Springdrift: An Auditable Persistent Runtime for LLM Agents with Case-Based Memory, Normative Safety, and Ambient Self-Perception

Published 6 Apr 2026 in cs.AI | (2604.04660v1)

Abstract: We present Springdrift, a persistent runtime for long-lived LLM agents. The system integrates an auditable execution substrate (append-only memory, supervised processes, git-backed recovery), a case-based reasoning memory layer with hybrid retrieval (evaluated against a dense cosine baseline), a deterministic normative calculus for safety gating with auditable axiom trails, and continuous ambient self-perception via a structured self-state representation (the sensorium) injected each cycle without tool calls. These properties support behaviours difficult to achieve in session-bounded systems: cross-session task continuity, cross-channel context maintenance, end-to-end forensic reconstruction of decisions, and self-diagnostic behaviour.
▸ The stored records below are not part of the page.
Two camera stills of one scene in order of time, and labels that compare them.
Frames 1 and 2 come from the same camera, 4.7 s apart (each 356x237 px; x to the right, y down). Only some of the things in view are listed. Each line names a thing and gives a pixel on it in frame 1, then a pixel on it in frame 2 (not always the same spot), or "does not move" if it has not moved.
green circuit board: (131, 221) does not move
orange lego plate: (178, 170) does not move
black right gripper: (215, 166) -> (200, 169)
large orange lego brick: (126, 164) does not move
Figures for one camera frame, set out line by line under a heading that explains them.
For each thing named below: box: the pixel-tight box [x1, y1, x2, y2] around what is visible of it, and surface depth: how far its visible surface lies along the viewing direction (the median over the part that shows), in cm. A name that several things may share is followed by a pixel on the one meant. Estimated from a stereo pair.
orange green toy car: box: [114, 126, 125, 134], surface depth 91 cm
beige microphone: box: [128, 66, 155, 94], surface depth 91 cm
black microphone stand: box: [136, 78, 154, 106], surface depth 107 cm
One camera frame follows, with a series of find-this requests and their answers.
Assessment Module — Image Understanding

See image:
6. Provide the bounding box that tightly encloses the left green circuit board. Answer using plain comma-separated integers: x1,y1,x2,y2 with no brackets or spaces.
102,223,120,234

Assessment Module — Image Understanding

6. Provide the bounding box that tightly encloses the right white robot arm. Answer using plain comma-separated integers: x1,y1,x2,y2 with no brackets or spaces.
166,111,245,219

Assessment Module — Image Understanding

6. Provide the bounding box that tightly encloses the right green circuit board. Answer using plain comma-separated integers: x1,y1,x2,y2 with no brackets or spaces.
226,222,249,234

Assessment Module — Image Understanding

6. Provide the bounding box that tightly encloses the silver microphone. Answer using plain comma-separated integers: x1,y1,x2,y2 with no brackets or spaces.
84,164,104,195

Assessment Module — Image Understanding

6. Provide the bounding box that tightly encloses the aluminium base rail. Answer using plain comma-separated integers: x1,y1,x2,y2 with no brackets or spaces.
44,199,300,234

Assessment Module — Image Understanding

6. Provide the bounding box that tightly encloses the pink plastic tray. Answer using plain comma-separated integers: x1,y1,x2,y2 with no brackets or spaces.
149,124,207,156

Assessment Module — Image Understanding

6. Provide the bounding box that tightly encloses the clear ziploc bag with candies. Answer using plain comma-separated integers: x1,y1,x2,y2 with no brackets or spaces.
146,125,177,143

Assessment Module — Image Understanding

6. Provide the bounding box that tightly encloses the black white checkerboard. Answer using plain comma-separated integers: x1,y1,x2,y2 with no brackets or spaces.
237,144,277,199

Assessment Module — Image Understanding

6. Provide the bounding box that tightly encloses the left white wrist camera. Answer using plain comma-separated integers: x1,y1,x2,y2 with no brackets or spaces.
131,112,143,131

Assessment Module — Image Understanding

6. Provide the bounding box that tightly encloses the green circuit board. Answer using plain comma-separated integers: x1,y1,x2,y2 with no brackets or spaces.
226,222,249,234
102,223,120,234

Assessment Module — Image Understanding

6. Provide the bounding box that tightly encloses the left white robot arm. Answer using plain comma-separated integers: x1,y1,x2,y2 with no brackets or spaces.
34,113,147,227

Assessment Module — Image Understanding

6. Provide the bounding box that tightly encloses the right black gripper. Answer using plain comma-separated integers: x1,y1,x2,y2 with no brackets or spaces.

We report on a single-instance deployment over 23 days (19 operating days), during which the agent diagnosed its own infrastructure bugs, classified failure modes, identified an architectural vulnerability, and maintained context across email and web channels -- without explicit instruction. We introduce the term Artificial Retainer for this category: a non-human system with persistent memory, defined authority, domain-specific autonomy, and forensic accountability in an ongoing relationship with a specific principal -- distinguished from software assistants and autonomous agents, drawing on professional retainer relationships and the bounded autonomy of trained working animals. This is a technical report on a systems design and deployment case study, not a benchmark-driven evaluation. Evidence is from a single instance with a single operator, presented as illustration of what these architectural properties can support in practice. Implemented in approximately Gleam on Erlang/OTP. Code, artefacts, and redacted operational logs will be available at https://github.com/seamus-brady/springdrift upon publication.

Abstract PDF Upgrade to Chat

Authors (1)

Seamus Brady

Summary

The paper introduces Springdrift, a robust persistent runtime for LLM agents that integrates case-based memory, normative safety gating, and continuous self-perception to ensure operational accountability and forensic traceability.
It employs an actor-model architecture with append-only memory and a hybrid lexical–semantic retrieval pipeline, yielding improved performance metrics such as higher P@4 scores on high-difficulty queries.
The system uses a deterministic normative calculus inspired by Stoic ethics to enforce operator-specified commitments, enabling safe, auditable autonomous behavior and preventing misrouted sensitive outputs.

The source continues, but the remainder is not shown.